Industrial Relics


Well, it’s not like I discovered the lost Powerhouse Of Machu Pichu…all I did was find an old iron turntable in a back lane of Perth. But I still reckon it is a find.


The lane runs off Queen Street and serves a set of old buildings on Murray Street. I reckon they must have been large stores at one stage of the game that received wagons or lorries full of goods. The lane was probably considered too narrow to turn a wagon in so they installed a flat-bed iron turntable in a concrete well. It was made a close fit to the well to prevent hooves or wheels from going down the crack.


At some stage of the game they must have decided to bolt it shut – probably to prevent someone going arse over on it in a modern car and sueing the lessees.


From the bolt pattern  I think there is a 5-point framework under the iron plates – it would have been designed to take a fair tonnage – and it probably has a centre pintle.

I just itch to go down there, unbolt it, and see what happens when you spin it… The black car you see in the picture had to exit the lane but did so by reversing to the street using its rear-mounted video camera. Cheating.

Note: Ledger turns up as a name associated with the railways and East Perth power station in the early 1900’s so it is a local engineering job.



Heavy Harry


I used to avoid cars at the shows that were obviously unfinished – it was not snobbery so much as not wanting to look when they weren’t quite dressed…I was sympathetic to someone who desperately wanted to show their build but just hadn’t gotten enough time or money to finish for the opening date. Now I have been to enough shows to realise that there are some vehicles that are just never going to be complete – so I might as well love ’em when I see ’em…


Here’s a January 2016 view of a Ford F600 – a seriously large small truck on a tray-top chassis. It is obviously a work in progress and I hope that it does go further – and that the builder has the chance to bring it back to Melbourne in the future as a finished deal.

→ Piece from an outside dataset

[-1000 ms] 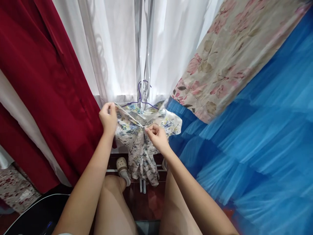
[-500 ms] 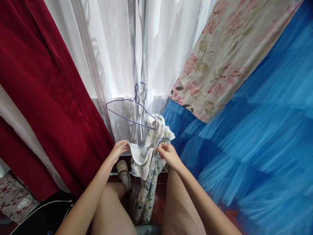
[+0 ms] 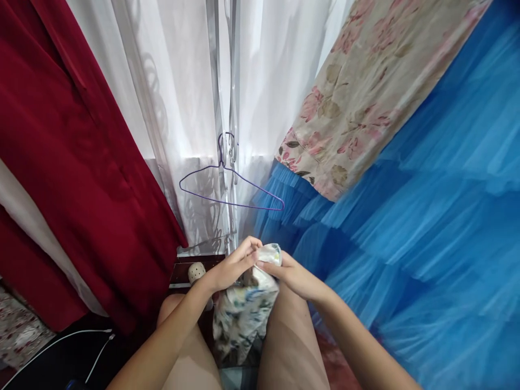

The idea of a truck-rod is not new – ever since the Model T/A small-bed pickups were made people have been using them and eventually relinquishing them to hot rodders for the glamour treatment. Bigger cabs, though, are not as common. Big modern cabs the least common of all. I wonder if the price of them means that they are used far longer in their commercial life before falling into the enthusiast’s hands?  Then again, the extra weight and size means you need to be dedicated to want to take the art of work and make it into a work of art.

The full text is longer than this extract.